Initially, as well as making myself get out of the house, I started exercising on my treadill, eating better and (the hard part), not letting myself sleep all day long and all night long, too.  I don't think I'm very far along in the program, only being on Session 5; that's where I need to go from here, but taking my time and fighting those negative core beliefs and identifying the negative self-talk was a very important thing for me to do.  I know I have much work to do, but I'm willing to do whatever it takes.  I used to have to "fake" smiling and being nice and saying "fine, ty".  Now, I can say it most times and mean it.  Of course , I comply with medications, keep dr. appts, see a therapist and have been working CBT. 
I think I'm rattling, but there are so many answers to that question.
 
for 15 år siden 0 11226 logo logo logo logo logo logo logo logo logo logo 0
Goofy,
 
Wow this was a very refreshing read. I am so happy for you.  You are doing so well and you should be so proud of yourself.  You are accomplishing so much.

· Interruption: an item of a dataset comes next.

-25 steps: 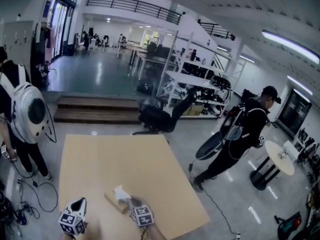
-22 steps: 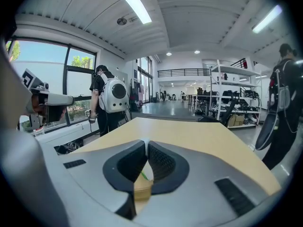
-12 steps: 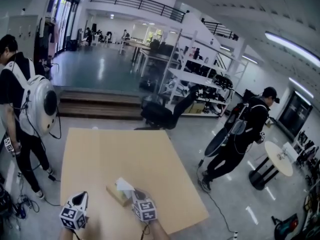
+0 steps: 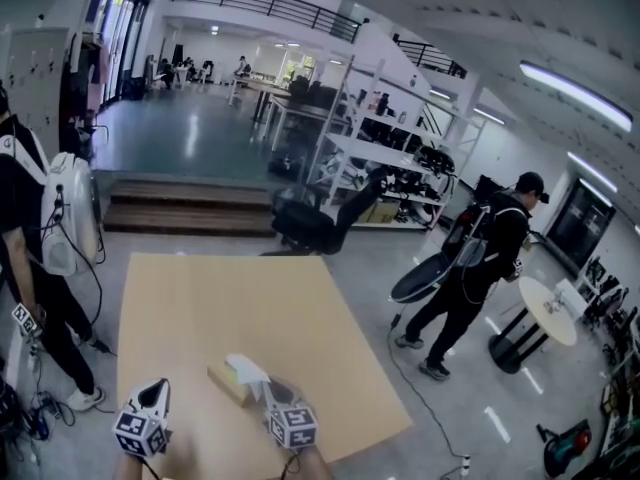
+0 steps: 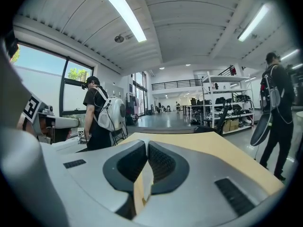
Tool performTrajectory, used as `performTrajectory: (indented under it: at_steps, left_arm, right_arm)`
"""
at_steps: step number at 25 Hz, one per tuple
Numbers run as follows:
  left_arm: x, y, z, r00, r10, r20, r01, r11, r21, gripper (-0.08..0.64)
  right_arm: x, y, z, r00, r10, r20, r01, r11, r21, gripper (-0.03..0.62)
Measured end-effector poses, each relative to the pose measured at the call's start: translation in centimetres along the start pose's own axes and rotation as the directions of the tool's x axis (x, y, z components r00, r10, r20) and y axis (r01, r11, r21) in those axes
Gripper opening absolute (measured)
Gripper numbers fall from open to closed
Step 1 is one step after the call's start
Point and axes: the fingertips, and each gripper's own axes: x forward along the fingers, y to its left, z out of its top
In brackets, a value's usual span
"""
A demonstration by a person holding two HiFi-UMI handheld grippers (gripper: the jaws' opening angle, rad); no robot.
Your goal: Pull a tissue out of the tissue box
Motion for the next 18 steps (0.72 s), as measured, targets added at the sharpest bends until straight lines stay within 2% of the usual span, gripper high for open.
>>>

Its great that you are busy but still trying to find time to continue to improve yourself and your mental health.  Set goals for yourself (even small ones) and keep working through the program.  Post often.  We love hearing about your success .
 
What have been some powerful realizations that you have made that has helped you get to where you are today?
 
 
Ashley, Health Educator
for 15 år siden 0 1044 logo logo logo logo logo logo logo logo logo logo 0
I know I haven't been here in a while, but I've been busy.  I quit my job at the alcohol/drug long-term treatment center (negative environment). Started back in therapy.  Working and staying busy with settling dad's estate, growing closer to my brother, helping my kids renovate mom and dad's house (they bought it), going places, meeting new friends and continue to use what I learned here.  I think I need to start working more of the sessions, but the first 4, once I took my time with them and really focused on what I needed to do, it's worked.
I can't say life is perfect or the depression is gone.  It's not so hard to fight it everyday just some days.  I am enjoying life more, taking my meds, seeing my therapist every two weeks and laughing.  I had forgot how great it felt to have that deep down belly laugh.  My friends are coming back around, because I'm going back around.  I'll be coming back in more to complete what I've started, but I am very busy!  ahhhhhhhh, and it feels good.  I am taking care of me!!!!! ahhhhhh, and it feels good!  I have more positive thoughts, more positive actions and more positive attitude.  
I still have problems with focus and concentration, but I try to stay focused on what I can do, not what I can't do.  So I won't go there with you.
Just had to share, since I've not been here in a while.  I'm grateful for things I have in my life.  I hope to be healthy enough to start dating again. I think that would be fun!!!!!!!!!!!!!!!  I have that to look forward to and try ot find something to look forward to each day.  Set those goals, set the steps and go for it, babysteps work best for me.
 
Like I said, the depression isn't gone, but it's more manageable and I'm starting to live life again despite it all!
 
Thanks for all the support and encouragement and for this online CBT program.  I will be around like I said, more work to be done here too.  I'm going to go read the mod's post on time management.  That will help for sure.